Vaginal Mesh Patients 'Appalled' And 'Ignored' By New NICE Guidelines

Women have told HuffPost UK they've experienced intense pain and suicidal thoughts following the surgery.

Women who’ve suffered life-changing complications due to vaginal mesh have told HuffPost UK they’re “appalled” by new guidelines for the surgery, claiming they will put more women in danger.

The updated guidelines released on Tuesday by the National Institute for Health and Care Excellence (NICE), come after thousands of women worldwide reported complications from the surgery, include debilitating pain that left women unable to walk, work or have sex, and impacted patients’ mental health.

The new NICE guidelines state that while there is “evidence of benefit” of the surgery, often offered to women experiencing stress urinary incontinence (SUI) following childbirth, “there is limited evidence on possible long-term harms of all surgical options”.

Kath Sansom, who founded the campaign group Sling The Mesh after her own surgery left her in “intense pain”, said she is “appalled” by the move.

“Despite political campaigns and the obvious suffering of many women, these guidelines are no different from what was published in 2003,” she told HuffPost UK. “They are so weak it feels like ground hog day… we told our stories and NICE ignored us.”

Kath Sansom

According to the new guidelines, women with stress urinary incontinence or pelvic organ prolapse should be given “detailed information to help them decide on what treatment is right for them”.

The guidelines detail available alternatives to surgery, but do not stipulate that surgery should only be offered when other options have failed.

MP Owen Smith, chair of the All Party Parliamentary Group on Surgical Mesh Implants, said the new guidelines “do not go far enough in acknowledging the terrible problems many women have faced following mesh surgery”.

Smith said he was “deeply disappointed that the updated guidelines appear to disregard mesh-injured women’s experiences by stating that there is no long-term evidence of adverse effects”.

Karen Preater, 42, from Rhyl, North Wales, is also angered by the latest update. “These new guidelines let down every single woman, not only in Wales but in the United Kingdom and are paving the way for our daughters and granddaughters to suffer unnecessarily,” said Preater.

She had mesh surgery in 2014 due to stress incontinence when her youngest child was born at 10lb, and has since had to leave her job due to the intense pain she suffers and the drowsiness caused by her painkillers. She has also struggled to empty her bladder fully since the surgery and still uses catheters.

“I live with pain 24 hours a day, simple activities like walking upstairs can make the pain more severe, I’ve lost my confidence, my purpose and rely on others to help me out,” she said. “It’s also taken a toll on my mental health, I’ve had times when I just want to fall asleep and not wake up.”

Karen Preater

Research from Sling The Mesh has found that more than half of patients who suffer complications have suicidal thoughts.“If a men’s operation was creating this level of harm it would have been stopped a long time ago,” Sansom said.
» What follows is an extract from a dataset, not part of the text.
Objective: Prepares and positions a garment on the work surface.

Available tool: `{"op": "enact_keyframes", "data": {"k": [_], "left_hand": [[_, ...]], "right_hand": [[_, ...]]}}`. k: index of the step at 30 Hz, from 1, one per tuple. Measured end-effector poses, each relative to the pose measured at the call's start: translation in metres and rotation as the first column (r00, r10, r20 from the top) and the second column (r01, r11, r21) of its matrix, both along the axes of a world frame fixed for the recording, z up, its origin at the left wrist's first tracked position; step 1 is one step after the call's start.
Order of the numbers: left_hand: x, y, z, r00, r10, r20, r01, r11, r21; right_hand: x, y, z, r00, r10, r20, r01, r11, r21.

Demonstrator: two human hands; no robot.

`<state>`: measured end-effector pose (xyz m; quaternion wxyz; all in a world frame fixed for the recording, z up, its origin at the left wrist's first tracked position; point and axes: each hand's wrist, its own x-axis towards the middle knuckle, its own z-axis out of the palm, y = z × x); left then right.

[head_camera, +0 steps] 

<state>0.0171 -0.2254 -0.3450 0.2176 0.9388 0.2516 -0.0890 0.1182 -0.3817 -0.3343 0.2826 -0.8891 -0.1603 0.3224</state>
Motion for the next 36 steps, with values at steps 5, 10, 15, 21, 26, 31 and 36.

Heidi Siggers, 49, had mesh inserted seven years ago due to a womb prolapse after her youngest son was born. “Within a year I was experiencing sharp pain in my side going down to the top of my vagina and I had severe fatigue,” she explained. “Seven years on I have constant pain of various levels and my prolapse is back.”

She finds it difficult to go out, but the pain is also making it increasingly difficult to operate the 70ft longboat that is her family home. The mum-of-three is currently waiting for an operation to remove her mesh, but would like to see the procedure completely banned.

“It’s literally devastating so many women’s lives,” she said. “There’s currently a backlog for removal yet some surgeons continue to put it in. We’ve had to cancel our holiday this year as I don’t know if I’ll be having an operation or not.”

Heidi Siggers

MP Owen Smith added that the new NICE guidelines appear to disagree with guidance the organisation released in December 2017 on pelvic organ prolapse, which stated mesh should only be used for research purposes.

“I cannot understand why NICE appears to have effectively lifted its ban on mesh for prolapse, and I have serious concerns that as a result, women undergoing mesh surgery for prolapse may not be aware of the potential risks,” he said.

While she is pleased NICE is now advising against mesh as a first-line treatment for incontinence, Smith argues that the new guidelines fail to clearly outline that mesh should only be used once other methods and non-mesh surgery have failed.

“It is vital that a proper continence care pathway is established, with surgery as a last resort,” he said.